JP Morgan Weekly Economic Report
JP Morgan Weekly Economic Report
• Key economic indicators released in Australia last week were mixed. The unemployment rate rose further in December, and other data showed that home loan demand was strong in November, owing to a significant reduction in mortgage rates. This week’s consumer confidence numbers should show that sentiment improved for the third straight month in January, in the wake of the 100bp cut to the official cash rate the RBA delivered in early December. The improvement in confidence will be mainly owing to falling petrol prices, reductions to the cash rate, some stabilization in equity markets, and the flow on impact of the bonus payments delivered by the government in early December.
• In New Zealand, the economic data flow picks up this week, with retail sales and consumer price data scheduled for release.

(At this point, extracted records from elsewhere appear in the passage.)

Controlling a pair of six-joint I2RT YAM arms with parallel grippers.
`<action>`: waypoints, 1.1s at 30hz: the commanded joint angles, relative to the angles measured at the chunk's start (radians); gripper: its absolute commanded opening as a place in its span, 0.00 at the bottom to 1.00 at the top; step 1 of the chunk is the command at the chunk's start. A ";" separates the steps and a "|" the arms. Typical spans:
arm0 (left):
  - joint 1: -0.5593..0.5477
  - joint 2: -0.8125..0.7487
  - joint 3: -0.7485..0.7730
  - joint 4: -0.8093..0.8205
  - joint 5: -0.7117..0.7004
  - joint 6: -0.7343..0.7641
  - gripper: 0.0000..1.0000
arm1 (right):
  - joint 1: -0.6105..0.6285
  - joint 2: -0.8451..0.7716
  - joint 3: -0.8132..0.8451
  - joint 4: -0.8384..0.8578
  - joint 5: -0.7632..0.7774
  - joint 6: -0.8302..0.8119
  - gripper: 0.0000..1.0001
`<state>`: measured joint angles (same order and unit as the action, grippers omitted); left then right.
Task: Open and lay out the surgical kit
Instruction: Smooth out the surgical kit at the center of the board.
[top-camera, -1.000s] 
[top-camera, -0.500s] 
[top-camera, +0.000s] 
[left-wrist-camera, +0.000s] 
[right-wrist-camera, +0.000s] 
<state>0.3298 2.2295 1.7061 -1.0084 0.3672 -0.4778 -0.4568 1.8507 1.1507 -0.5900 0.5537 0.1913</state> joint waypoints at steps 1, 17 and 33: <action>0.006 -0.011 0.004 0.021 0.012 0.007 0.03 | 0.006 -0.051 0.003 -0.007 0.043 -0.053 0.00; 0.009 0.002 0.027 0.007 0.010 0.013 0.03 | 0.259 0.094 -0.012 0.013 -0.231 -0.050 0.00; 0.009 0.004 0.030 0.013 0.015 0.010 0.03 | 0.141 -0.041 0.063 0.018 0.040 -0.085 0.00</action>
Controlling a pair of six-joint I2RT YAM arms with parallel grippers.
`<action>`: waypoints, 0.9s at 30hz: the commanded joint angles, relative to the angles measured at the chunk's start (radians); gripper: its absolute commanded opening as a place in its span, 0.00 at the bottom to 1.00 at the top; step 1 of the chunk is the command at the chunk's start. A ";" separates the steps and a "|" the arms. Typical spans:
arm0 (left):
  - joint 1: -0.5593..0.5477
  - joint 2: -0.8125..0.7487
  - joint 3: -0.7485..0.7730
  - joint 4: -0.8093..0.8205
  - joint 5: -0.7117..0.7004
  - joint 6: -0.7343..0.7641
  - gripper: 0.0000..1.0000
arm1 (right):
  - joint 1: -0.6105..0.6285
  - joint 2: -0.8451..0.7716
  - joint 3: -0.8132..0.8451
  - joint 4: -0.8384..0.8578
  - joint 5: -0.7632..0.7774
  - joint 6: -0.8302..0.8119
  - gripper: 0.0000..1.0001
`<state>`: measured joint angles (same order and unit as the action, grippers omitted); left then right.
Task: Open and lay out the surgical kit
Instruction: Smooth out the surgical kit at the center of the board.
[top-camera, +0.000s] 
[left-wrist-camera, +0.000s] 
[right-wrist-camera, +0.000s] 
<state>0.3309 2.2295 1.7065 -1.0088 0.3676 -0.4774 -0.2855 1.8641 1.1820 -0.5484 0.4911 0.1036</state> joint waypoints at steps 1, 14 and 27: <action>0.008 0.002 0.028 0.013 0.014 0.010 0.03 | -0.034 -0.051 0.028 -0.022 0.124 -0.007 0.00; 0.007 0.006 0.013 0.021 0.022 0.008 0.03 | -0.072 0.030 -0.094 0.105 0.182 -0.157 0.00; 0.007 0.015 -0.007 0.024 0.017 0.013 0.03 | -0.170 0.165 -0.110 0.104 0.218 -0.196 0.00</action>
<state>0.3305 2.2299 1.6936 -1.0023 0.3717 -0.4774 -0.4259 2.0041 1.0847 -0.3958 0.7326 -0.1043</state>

Retail sales probably fell for the second consecutive month in November. Kiwi consumers are becoming increasingly reluctant to spend, owing largely to heightened anxiety about job security. While consumers are reining in spending amid growing recession fears, lower interest rates and falling petrol prices probably will have prevented an even larger contraction in sales in November. Other data should show that headline inflation eased in 4Q, but will remain well above the RBNZ’s target range of 1-3%.
• Last quarter delivered a 4.5% fall in global GDP, the sharpest decline in over a quarter century. Increasingly, the evidence suggests that the global economy will contract at a similar pace this quarter. Although industrial indicators have posted dismal outcomes into year end—with output tracking a 20% annualized decline last quarter, this news is not the source of our pessimism for this quarter. Instead, it is the disappointing flow of news on final sales. A very weak US December retail sales report, along with other weak spending indicators, including a more downbeat profile in Japan, has led us to lower our estimate of global consumption for last quarter. At the same time, the downturn in global capital spending is worsening, with G3 capital goods orders down 44% annualized in the three months through November.
• Falling consumer prices remained an important support to growth at the turn of the year. On the whole, global inflation looks to have moved down to a 2% pace on an over-year-ago basis last month after reaching a decade-high just five months earlier. This dramatic move in such a short period of time has encouraged central banks to ease policy more aggressively. Last week’s CPI releases for December underscore that consumer prices (m/m) were either in outright contraction (US, Euro area, Sweden) or decelerating sharply (Argentina, Hungary, Poland) at year end. The remarkable sequential plunge in consumer price inflation, from 6.5%3m/3m, saar to an estimated -3.1% in December, provided a huge boost to household purchasing power just as the global recession was heating up.